[WHAT THE EXERCISE ASKS]
Two lines in the listing below mark the span: one contains "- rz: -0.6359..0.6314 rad" and one contains "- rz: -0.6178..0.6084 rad". Reproduce both of them and everything between, exactly.

[ENTRIES SUPPLIED]
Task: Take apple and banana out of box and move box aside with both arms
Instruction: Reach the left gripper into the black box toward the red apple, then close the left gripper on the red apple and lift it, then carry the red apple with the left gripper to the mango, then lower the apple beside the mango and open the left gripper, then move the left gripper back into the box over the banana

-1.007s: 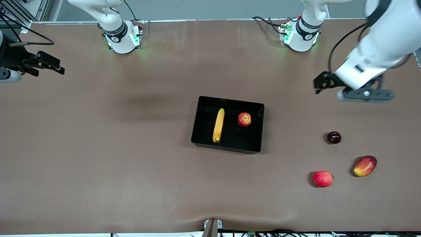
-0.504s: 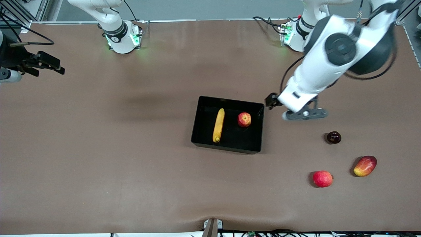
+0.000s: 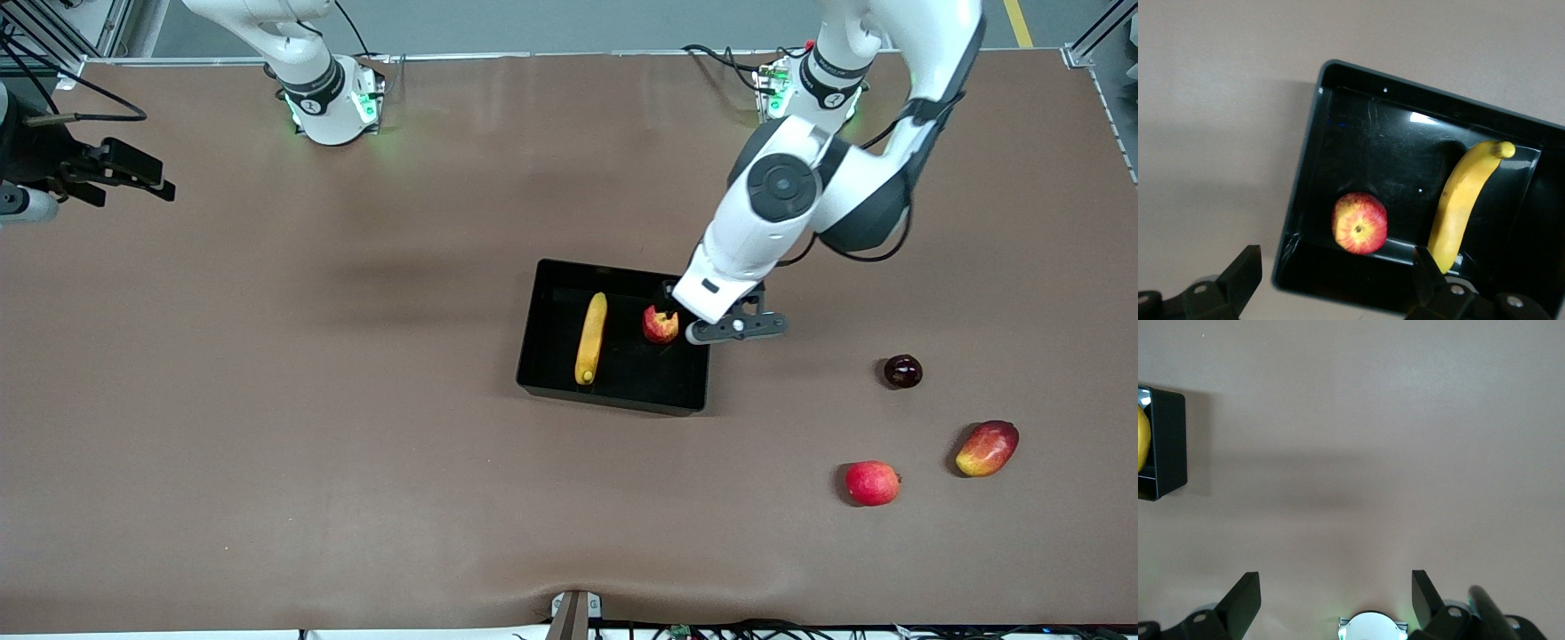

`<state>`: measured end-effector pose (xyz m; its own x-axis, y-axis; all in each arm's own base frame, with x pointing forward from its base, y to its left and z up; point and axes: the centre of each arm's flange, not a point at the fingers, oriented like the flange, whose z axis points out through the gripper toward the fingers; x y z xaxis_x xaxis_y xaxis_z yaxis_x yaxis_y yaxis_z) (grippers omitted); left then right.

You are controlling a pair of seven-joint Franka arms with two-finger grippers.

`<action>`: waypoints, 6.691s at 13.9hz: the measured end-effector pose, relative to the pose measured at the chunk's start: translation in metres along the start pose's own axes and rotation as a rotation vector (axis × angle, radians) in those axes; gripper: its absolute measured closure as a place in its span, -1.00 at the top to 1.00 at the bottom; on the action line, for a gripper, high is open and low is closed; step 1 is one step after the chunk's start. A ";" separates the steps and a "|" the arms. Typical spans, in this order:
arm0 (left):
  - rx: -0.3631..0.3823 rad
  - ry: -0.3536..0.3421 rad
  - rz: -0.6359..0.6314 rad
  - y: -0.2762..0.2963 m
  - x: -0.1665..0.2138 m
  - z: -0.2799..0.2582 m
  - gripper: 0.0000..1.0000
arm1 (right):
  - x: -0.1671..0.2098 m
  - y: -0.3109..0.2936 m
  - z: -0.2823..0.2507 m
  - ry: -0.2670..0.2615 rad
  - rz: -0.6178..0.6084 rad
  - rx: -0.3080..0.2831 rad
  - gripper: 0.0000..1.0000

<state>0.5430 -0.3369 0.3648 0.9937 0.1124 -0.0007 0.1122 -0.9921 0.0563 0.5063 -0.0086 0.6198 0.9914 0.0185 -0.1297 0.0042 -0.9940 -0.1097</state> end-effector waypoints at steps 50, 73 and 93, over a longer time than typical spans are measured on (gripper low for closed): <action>0.223 -0.030 0.362 -0.353 0.192 0.039 0.30 | 0.003 -0.001 -0.003 0.012 -0.002 -0.001 1.00; 0.010 0.071 0.310 -0.195 0.175 -0.004 1.00 | 0.034 -0.007 0.032 -0.073 -0.055 0.001 1.00; -0.135 0.199 0.200 0.140 -0.017 0.167 1.00 | 0.032 -0.022 0.044 -0.135 -0.013 -0.005 1.00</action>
<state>0.5429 -0.4867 0.2058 0.9737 -0.0622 0.2190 -0.1004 -0.9807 0.1677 0.5322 0.0184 0.5750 0.9646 0.0455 -0.2599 0.0180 -0.9941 -0.1072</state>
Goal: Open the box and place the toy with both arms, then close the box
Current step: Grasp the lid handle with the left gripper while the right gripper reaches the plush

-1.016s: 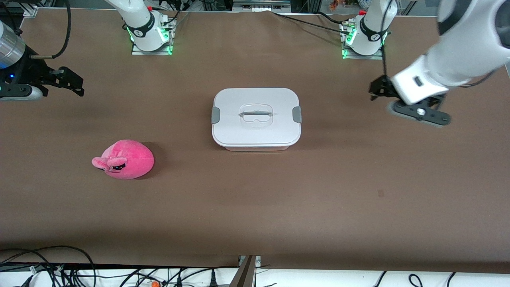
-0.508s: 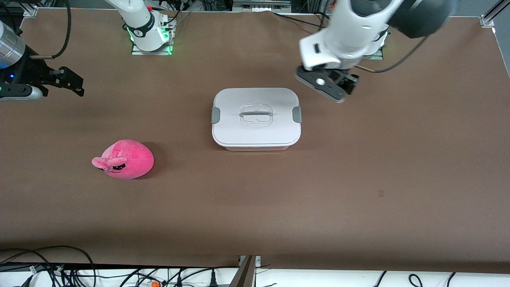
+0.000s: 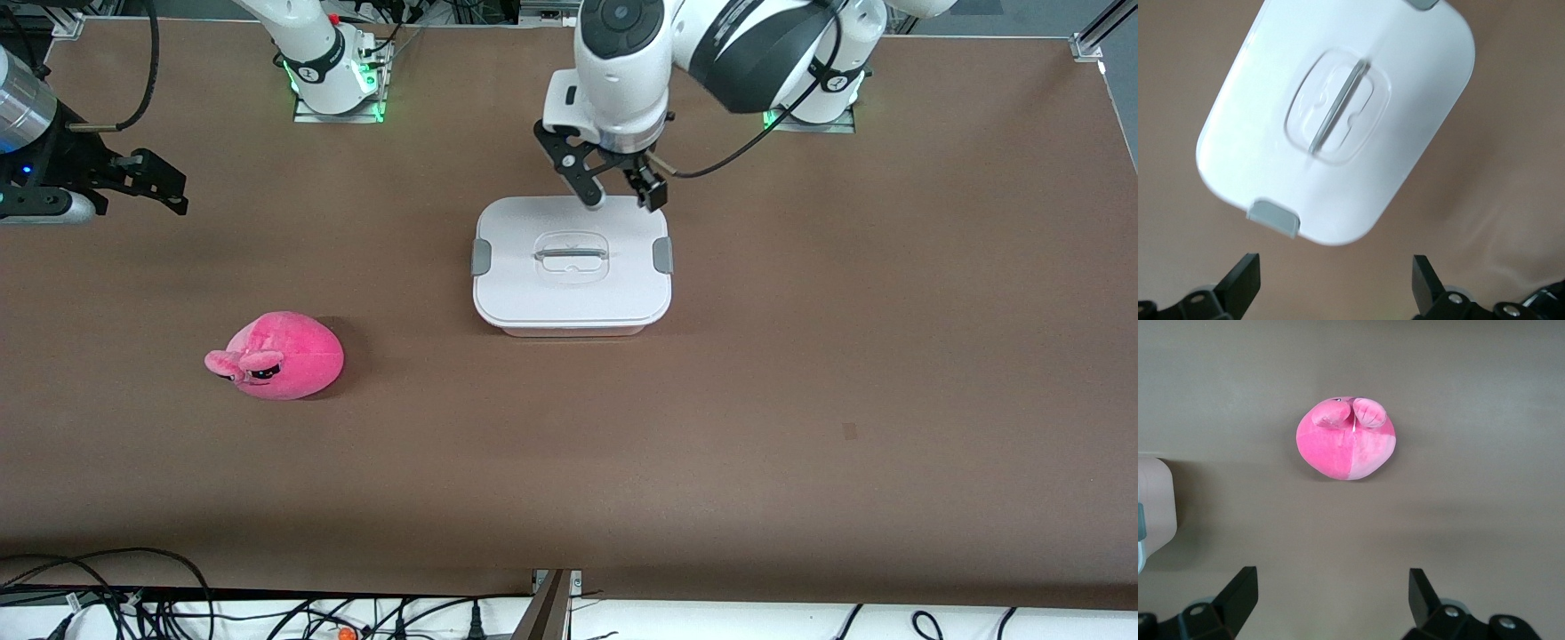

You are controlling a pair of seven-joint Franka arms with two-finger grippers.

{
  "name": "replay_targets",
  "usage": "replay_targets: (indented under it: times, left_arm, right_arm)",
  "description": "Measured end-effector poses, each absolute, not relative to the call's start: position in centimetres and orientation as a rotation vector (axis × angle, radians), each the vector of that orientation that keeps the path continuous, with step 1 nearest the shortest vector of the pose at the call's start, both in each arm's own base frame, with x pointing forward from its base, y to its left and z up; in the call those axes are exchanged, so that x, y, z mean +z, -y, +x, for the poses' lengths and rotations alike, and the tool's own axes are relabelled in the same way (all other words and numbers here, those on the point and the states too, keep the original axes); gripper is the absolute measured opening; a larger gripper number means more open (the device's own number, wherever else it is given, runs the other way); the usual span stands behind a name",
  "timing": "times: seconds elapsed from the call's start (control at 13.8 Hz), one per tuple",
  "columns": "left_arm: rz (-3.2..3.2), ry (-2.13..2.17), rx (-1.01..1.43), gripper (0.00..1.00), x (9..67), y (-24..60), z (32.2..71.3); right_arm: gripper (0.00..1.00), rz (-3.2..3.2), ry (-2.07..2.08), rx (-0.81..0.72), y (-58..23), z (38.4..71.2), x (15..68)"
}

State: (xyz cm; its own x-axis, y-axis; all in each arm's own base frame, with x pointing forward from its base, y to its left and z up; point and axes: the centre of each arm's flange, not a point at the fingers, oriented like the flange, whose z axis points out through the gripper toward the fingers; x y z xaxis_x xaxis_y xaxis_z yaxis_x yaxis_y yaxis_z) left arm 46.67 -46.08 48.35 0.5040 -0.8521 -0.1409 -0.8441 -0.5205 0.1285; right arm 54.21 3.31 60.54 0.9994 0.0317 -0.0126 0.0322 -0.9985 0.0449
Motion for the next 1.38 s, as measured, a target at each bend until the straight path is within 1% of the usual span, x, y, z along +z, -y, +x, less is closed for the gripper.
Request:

[SOLUTION]
  - rz: -0.6359..0.6314 rad
  - y: -0.2762..0.2963 m
  - x: -0.1665..0.2138 m
  - z: -0.2799..0.2582 m
  - gripper: 0.0000..1.0000
arm1 (right):
  - x: -0.1671..0.2098 m
  - y: -0.3109..0.2936 m
  - z: -0.2823..0.2507 m
  - ry: -0.2670..0.2615 rad
  - rz: -0.6178..0.6084 rad

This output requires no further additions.